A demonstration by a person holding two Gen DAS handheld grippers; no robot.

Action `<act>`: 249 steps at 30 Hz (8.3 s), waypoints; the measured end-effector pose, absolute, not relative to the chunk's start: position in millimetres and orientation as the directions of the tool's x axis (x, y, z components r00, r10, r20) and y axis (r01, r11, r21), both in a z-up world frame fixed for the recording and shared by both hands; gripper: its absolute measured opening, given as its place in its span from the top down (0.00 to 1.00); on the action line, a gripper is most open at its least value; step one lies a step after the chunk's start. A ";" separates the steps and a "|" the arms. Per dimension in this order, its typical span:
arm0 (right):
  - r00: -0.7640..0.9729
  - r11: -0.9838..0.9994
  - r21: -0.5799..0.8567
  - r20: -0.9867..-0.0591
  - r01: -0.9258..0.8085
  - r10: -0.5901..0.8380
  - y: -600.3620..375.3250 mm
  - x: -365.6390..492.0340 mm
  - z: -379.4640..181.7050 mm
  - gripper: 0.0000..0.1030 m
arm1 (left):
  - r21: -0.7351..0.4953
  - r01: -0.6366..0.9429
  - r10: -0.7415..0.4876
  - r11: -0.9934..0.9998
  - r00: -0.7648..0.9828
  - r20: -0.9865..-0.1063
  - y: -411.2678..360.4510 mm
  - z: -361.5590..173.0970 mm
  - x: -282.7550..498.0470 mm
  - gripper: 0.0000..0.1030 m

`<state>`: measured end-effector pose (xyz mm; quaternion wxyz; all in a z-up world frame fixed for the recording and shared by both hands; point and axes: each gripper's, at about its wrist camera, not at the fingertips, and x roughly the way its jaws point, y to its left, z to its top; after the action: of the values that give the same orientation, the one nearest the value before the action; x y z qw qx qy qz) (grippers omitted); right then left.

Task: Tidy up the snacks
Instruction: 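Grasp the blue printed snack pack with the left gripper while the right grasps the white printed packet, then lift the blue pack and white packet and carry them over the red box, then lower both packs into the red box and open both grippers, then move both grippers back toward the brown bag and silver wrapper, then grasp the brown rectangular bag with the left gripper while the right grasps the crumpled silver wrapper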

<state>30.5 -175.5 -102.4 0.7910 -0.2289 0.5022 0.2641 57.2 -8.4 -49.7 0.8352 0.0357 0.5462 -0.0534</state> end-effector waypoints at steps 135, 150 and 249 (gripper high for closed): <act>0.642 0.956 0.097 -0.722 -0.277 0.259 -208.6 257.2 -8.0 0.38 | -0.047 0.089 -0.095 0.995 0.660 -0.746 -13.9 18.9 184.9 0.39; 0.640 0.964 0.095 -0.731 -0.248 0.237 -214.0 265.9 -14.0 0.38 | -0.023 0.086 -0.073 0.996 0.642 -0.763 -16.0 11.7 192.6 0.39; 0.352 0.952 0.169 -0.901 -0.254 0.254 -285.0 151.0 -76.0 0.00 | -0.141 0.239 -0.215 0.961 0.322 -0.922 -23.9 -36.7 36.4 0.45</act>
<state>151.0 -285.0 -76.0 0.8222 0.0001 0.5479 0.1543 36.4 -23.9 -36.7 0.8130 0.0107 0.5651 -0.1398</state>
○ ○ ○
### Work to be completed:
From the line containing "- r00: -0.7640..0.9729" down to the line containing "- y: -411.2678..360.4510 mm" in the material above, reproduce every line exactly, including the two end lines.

### Answer for this exercise:
  - r00: -0.7640..0.9729
  - r11: -0.9838..0.9994
  - r21: -0.5799..0.8567
  - r20: -0.9867..-0.0591
  - r01: -0.9258..0.8085
  - r10: -0.5901..0.8380
  - y: -600.3620..375.3250 mm
  - x: -365.6390..492.0340 mm
  - z: -379.4640..181.7050 mm
  - gripper: 0.0000..0.1030 m
arm1 (left):
  - r21: -0.7351..0.4953
  - r01: -0.6366..0.9429
  - r10: -0.7415..0.4876
  - r11: -0.9934..0.9998
  - r00: -0.7648..0.9828
  - r20: -0.9865..-0.1063
  - y: -411.2678..360.4510 mm

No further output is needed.